## SUPPLIED INFORMATION:

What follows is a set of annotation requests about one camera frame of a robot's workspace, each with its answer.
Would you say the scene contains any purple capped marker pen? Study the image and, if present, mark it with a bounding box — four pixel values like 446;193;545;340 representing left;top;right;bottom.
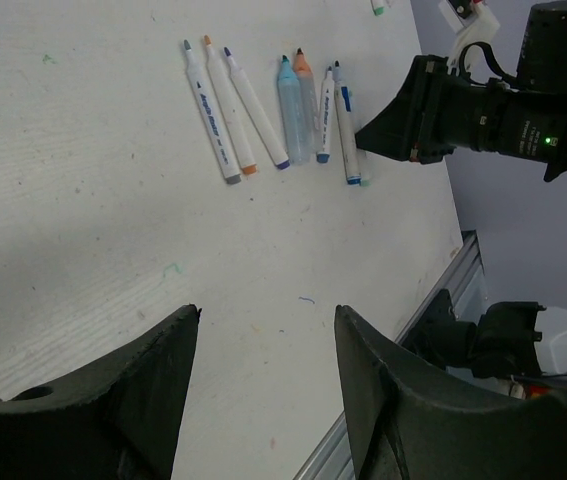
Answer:
223;47;291;170

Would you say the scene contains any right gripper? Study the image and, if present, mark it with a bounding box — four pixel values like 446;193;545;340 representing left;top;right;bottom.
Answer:
355;1;567;182

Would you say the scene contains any dark blue capped marker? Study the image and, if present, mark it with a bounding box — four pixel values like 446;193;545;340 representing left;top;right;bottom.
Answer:
333;60;361;185

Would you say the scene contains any light blue capped marker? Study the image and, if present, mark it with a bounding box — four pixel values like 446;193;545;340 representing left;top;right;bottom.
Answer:
317;66;335;164

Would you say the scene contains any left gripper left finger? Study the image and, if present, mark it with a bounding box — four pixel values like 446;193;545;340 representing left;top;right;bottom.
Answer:
0;304;199;479

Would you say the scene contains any light blue highlighter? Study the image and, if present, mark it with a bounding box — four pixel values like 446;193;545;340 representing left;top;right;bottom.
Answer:
277;55;310;165

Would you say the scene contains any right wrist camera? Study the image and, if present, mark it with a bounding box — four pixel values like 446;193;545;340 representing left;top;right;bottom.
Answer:
438;0;500;72

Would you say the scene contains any aluminium rail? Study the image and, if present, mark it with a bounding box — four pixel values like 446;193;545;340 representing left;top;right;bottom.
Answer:
295;230;488;479

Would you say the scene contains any peach capped marker pen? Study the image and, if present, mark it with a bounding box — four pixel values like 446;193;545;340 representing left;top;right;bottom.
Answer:
203;34;257;176

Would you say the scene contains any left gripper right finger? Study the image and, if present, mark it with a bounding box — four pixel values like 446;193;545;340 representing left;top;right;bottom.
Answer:
334;306;567;479

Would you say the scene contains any orange highlighter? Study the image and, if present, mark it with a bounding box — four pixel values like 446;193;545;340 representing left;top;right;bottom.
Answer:
293;48;321;154

## EXERCISE INSTRUCTIONS:
Print out all the material above exactly as it appears, omitting the images.

## YOUR SOLUTION:
What follows is a set of annotation requests about one camera frame of a robot's workspace, each with its answer.
Would you say the scene contains any purple capped marker pen? Study the image and, if present, mark it with a bounding box — four pixel values like 446;193;545;340 representing left;top;right;bottom.
Answer:
223;47;291;170

Would you say the scene contains any right gripper? Study the image and, if present, mark it with a bounding box — four pixel values like 446;193;545;340 representing left;top;right;bottom.
Answer:
355;1;567;182

Would you say the scene contains any dark blue capped marker? Study the image and, if present, mark it with a bounding box — four pixel values like 446;193;545;340 representing left;top;right;bottom.
Answer:
333;60;361;185

Would you say the scene contains any light blue capped marker? Study the image and, if present, mark it with a bounding box — four pixel values like 446;193;545;340 representing left;top;right;bottom.
Answer:
317;66;335;164

Would you say the scene contains any left gripper left finger? Study the image and, if present, mark it with a bounding box — four pixel values like 446;193;545;340 representing left;top;right;bottom.
Answer:
0;304;199;479

Would you say the scene contains any light blue highlighter? Study the image and, if present, mark it with a bounding box — four pixel values like 446;193;545;340 representing left;top;right;bottom.
Answer:
277;55;310;165

Would you say the scene contains any right wrist camera? Study the image and, if present, mark it with a bounding box — four pixel values like 446;193;545;340 representing left;top;right;bottom.
Answer:
438;0;500;72

Would you say the scene contains any aluminium rail? Study the image and, if present, mark it with a bounding box — four pixel values like 446;193;545;340 representing left;top;right;bottom.
Answer:
295;230;488;479

Would you say the scene contains any peach capped marker pen? Study the image and, if present, mark it with a bounding box — four pixel values like 446;193;545;340 representing left;top;right;bottom.
Answer:
203;34;257;176

Would you say the scene contains any left gripper right finger? Study the image and, if present, mark it with a bounding box — four pixel values like 446;193;545;340 representing left;top;right;bottom.
Answer:
334;306;567;479

Would you say the scene contains any orange highlighter? Study the image and, if present, mark it with a bounding box — four pixel values like 446;193;545;340 representing left;top;right;bottom.
Answer:
293;48;321;154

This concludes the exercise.